Stored records:
>>>>>

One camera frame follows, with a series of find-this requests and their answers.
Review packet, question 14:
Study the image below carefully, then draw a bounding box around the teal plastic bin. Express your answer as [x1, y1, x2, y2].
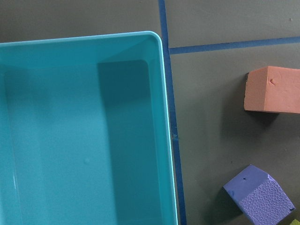
[0, 31, 178, 225]

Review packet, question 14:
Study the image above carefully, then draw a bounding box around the orange foam block left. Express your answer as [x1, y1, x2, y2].
[244, 66, 300, 114]

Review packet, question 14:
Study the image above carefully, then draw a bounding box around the purple foam block left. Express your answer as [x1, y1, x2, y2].
[223, 165, 296, 225]

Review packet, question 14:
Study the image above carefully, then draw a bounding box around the yellow foam block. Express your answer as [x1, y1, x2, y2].
[289, 219, 300, 225]

<<<<<

Please transcribe every record above exactly as written, leaving out the pictures.

One camera frame follows, with a series of find-this requests and their answers.
Review packet, question 14:
Study the image below carefully, then draw a bounding box around the teal plastic bin. Express your answer as [x1, y1, x2, y2].
[0, 31, 178, 225]

Review packet, question 14:
Study the image above carefully, then draw a bounding box around the orange foam block left. Express your answer as [x1, y1, x2, y2].
[244, 66, 300, 114]

Review packet, question 14:
Study the image above carefully, then draw a bounding box around the purple foam block left. Express your answer as [x1, y1, x2, y2].
[223, 165, 296, 225]

Review packet, question 14:
Study the image above carefully, then draw a bounding box around the yellow foam block. Express your answer as [x1, y1, x2, y2].
[289, 219, 300, 225]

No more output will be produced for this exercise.